Hello,
One of the devices I'm polling began misbehaving (its SNMP stack couldn't cope with uptime > 4294967296 seconds). This caused the Observium poller to hang indefinitely.
The underlying cause seems to be an issue with net-snmp, however this did cause other devices to not be polled and eventually exhausted the file descriptor limit (at which point, several thousand php processes were running).
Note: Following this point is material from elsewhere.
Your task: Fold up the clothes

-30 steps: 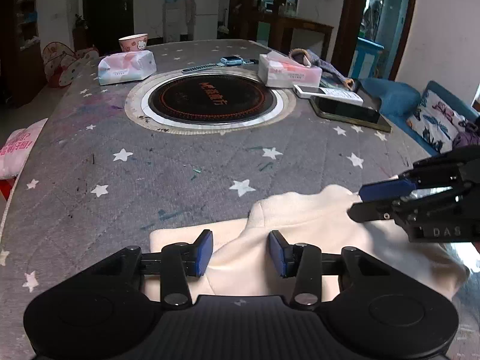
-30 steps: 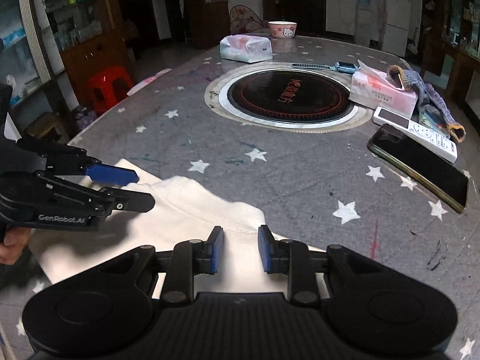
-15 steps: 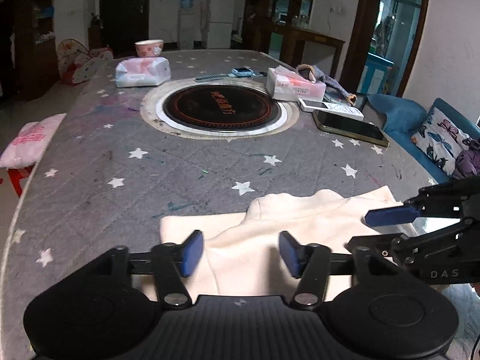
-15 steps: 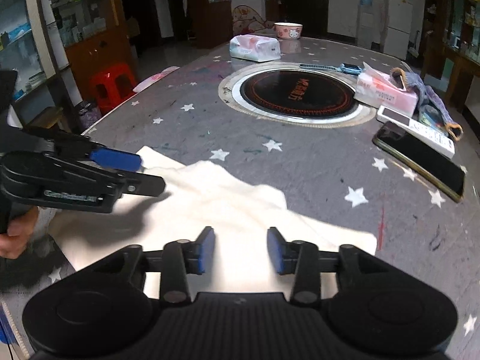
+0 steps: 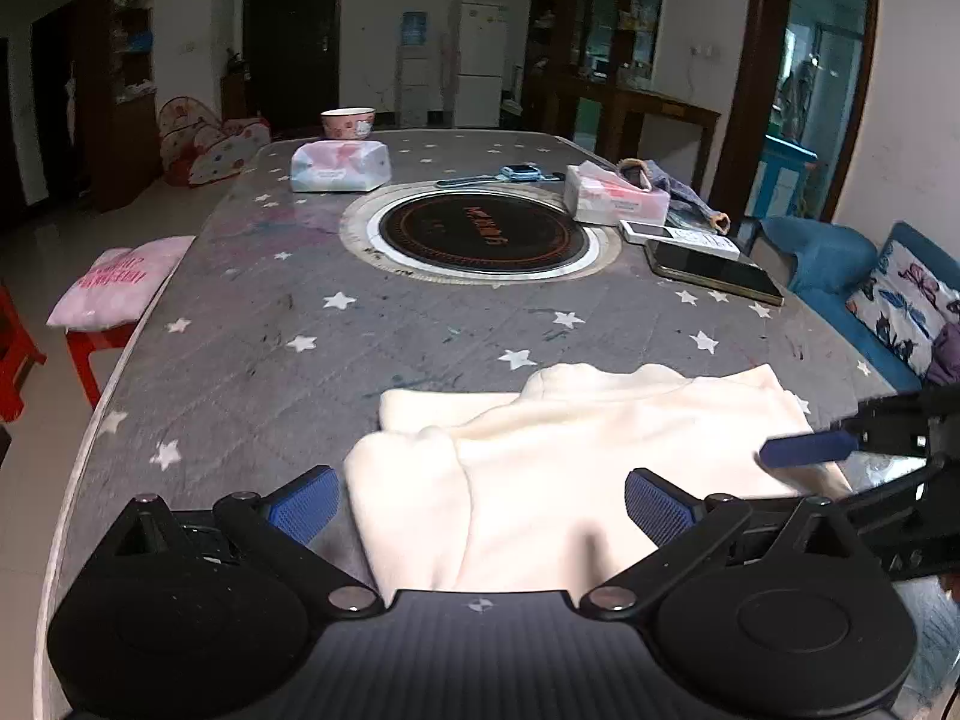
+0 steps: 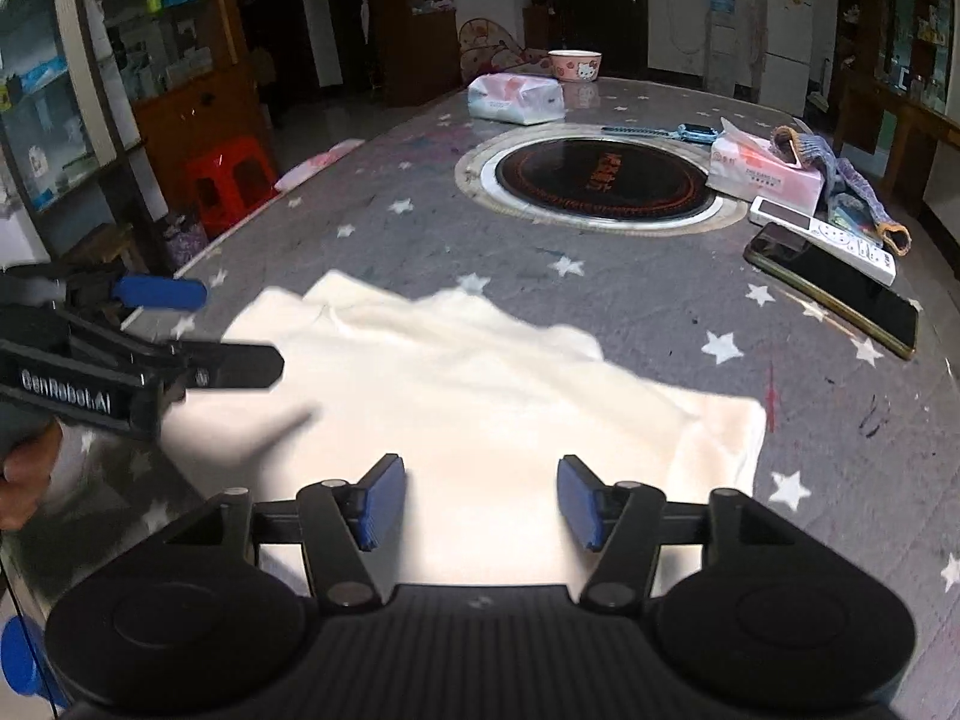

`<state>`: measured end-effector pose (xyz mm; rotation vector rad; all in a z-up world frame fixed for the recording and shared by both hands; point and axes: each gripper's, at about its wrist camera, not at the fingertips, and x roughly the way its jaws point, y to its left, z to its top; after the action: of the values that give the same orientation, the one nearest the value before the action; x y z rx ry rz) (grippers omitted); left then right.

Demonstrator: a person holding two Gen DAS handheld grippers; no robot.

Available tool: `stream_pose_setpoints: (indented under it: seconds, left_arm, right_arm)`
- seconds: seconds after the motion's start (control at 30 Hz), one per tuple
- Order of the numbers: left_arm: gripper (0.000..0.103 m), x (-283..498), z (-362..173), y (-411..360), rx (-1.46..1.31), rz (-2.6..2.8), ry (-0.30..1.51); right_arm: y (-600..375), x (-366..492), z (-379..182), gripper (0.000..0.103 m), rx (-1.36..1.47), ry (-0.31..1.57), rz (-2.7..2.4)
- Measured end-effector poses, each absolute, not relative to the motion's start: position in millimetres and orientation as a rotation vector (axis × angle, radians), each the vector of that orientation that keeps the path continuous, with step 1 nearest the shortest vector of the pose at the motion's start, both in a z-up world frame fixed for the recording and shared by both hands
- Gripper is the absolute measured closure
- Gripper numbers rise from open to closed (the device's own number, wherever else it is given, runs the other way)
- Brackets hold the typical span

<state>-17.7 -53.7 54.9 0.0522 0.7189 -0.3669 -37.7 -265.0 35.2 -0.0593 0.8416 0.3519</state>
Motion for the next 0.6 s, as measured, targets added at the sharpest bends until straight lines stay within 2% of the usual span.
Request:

I'm not sure of the best way to protect observium from net-snmp failing; as a very dirty hack I've replaced the following line in the config:
- $config['snmpget'] = "/usr/bin/snmpget"; + $config['snmpget'] = "/usr/bin/timeout 1m /usr/bin/snmpget";
I also tried setting snmpget's -t option, but this did not have an effect.
This is on the community version, but I believe the subscription version would be affected too (I've not seen anything in the change logs that would indicate otherwise).
For completeness, a not-very-interesting poller trace follows.
Hope this is useful,
Adam Bishop
gpg: 0x6609D460
Janet, the UK's research and education network.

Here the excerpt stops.